[Problem] Your answer should be only the lines below from the one with "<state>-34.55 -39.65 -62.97" to the one with "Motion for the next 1", repeated exactly, ends included.

(Records excerpted from a collection)
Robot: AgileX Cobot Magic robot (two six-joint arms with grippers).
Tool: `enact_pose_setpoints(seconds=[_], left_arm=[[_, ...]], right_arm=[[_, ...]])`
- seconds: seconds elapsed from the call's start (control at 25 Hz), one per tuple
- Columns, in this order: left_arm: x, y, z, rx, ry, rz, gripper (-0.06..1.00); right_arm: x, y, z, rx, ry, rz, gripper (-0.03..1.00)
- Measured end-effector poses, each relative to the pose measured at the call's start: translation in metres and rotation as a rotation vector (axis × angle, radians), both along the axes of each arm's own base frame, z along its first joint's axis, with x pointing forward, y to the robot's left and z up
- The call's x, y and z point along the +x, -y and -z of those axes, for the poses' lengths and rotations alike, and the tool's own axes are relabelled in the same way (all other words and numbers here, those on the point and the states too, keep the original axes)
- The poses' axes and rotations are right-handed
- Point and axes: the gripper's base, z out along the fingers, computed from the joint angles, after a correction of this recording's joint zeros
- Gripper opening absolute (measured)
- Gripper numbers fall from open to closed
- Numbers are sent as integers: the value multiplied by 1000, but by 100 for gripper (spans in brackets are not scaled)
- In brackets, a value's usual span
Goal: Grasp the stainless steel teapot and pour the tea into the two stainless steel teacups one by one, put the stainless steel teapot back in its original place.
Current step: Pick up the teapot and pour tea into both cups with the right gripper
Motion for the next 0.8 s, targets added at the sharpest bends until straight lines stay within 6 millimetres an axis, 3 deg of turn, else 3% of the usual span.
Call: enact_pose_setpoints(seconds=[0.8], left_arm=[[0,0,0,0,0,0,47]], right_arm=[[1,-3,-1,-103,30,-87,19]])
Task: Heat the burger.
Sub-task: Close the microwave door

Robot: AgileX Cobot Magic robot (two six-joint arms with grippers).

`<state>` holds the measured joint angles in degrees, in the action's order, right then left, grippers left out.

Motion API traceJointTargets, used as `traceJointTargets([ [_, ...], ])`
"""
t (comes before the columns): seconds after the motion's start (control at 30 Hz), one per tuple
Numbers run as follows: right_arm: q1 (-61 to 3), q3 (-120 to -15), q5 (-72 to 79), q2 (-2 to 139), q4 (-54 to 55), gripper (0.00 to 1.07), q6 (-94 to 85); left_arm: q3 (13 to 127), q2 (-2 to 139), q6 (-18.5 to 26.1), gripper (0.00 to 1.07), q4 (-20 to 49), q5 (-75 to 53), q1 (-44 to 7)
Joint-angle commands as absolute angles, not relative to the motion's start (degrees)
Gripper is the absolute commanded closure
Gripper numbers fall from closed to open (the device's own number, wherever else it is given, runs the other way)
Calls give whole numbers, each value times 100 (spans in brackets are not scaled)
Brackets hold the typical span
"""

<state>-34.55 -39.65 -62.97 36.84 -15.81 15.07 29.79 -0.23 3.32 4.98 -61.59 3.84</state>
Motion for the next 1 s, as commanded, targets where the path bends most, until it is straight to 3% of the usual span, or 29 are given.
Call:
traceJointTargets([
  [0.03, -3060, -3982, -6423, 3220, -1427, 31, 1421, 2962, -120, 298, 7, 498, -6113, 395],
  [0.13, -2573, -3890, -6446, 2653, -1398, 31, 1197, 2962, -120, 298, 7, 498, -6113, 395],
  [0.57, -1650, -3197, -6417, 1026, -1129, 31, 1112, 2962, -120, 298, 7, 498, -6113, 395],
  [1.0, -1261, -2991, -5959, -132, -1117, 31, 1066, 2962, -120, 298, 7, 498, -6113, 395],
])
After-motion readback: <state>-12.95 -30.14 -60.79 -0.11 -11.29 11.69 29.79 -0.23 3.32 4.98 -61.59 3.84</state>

[Answer]
<state>-34.55 -39.65 -62.97 36.84 -15.81 15.07 29.79 -0.23 3.32 4.98 -61.59 3.84</state>
Motion for the next 1 s, as commanded, targets where the path bends most, until it is straight to 3% of the usual span, or 29 are given.

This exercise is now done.